• [TASK ITEM]:
Stop after the line containing "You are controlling": print each line exactly from the first line of the listing up to that point.

• [SUPPLIED INFORMATION]:

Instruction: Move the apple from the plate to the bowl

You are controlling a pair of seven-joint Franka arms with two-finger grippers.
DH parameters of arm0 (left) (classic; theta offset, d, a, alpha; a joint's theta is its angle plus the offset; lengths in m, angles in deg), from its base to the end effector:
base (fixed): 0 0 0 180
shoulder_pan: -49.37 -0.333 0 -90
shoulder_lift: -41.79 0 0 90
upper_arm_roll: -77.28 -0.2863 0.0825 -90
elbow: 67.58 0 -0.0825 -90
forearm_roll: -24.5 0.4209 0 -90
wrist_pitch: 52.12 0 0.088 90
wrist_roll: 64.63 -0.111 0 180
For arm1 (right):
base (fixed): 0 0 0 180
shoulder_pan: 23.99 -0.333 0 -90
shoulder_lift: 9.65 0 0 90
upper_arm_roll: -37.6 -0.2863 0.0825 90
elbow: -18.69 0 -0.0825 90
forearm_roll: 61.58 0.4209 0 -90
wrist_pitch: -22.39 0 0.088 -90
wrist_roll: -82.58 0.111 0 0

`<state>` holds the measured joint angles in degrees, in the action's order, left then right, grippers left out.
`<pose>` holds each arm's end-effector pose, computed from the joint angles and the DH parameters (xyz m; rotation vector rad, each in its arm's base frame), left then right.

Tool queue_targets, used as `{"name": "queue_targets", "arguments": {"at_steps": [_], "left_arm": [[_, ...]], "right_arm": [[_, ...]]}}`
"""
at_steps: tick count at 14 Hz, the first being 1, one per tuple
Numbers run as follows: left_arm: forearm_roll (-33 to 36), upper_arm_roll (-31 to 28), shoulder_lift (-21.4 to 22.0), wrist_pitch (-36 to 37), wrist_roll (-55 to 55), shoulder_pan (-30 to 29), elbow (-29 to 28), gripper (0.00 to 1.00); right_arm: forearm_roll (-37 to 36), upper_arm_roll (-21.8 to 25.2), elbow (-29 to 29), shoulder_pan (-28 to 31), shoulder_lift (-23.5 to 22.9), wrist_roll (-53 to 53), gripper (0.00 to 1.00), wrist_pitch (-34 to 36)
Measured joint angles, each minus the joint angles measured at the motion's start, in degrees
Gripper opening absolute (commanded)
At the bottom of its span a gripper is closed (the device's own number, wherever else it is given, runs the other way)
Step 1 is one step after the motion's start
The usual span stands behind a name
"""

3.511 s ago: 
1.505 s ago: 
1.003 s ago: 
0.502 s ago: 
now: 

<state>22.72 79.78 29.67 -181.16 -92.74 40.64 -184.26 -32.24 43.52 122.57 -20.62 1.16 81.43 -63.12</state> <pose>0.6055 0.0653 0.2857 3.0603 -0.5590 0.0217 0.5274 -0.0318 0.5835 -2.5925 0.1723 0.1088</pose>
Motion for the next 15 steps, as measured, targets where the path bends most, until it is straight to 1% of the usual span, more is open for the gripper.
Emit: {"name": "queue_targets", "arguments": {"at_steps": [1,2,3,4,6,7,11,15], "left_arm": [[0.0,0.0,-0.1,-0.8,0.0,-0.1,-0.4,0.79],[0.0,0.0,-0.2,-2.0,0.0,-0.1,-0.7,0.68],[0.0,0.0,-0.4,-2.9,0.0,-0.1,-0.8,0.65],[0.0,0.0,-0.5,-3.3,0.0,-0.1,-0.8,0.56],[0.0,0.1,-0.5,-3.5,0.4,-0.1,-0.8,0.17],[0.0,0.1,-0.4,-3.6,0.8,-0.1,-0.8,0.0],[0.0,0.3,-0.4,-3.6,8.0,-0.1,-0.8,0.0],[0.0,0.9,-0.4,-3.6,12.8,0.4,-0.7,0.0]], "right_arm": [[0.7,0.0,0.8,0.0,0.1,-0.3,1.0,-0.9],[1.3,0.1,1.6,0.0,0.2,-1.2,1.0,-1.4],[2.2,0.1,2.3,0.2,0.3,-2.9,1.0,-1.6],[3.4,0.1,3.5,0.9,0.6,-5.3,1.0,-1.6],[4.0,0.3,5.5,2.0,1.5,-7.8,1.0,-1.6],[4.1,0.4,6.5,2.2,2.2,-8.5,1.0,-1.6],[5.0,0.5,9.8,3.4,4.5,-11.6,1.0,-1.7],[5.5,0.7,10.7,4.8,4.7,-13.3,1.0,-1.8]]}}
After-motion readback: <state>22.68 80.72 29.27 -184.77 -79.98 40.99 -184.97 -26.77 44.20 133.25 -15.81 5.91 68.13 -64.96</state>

• [FINAL ANSWER]:
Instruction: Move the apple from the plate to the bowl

You are controlling a pair of seven-joint Franka arms with two-finger grippers.

That concludes the answer to this exercise.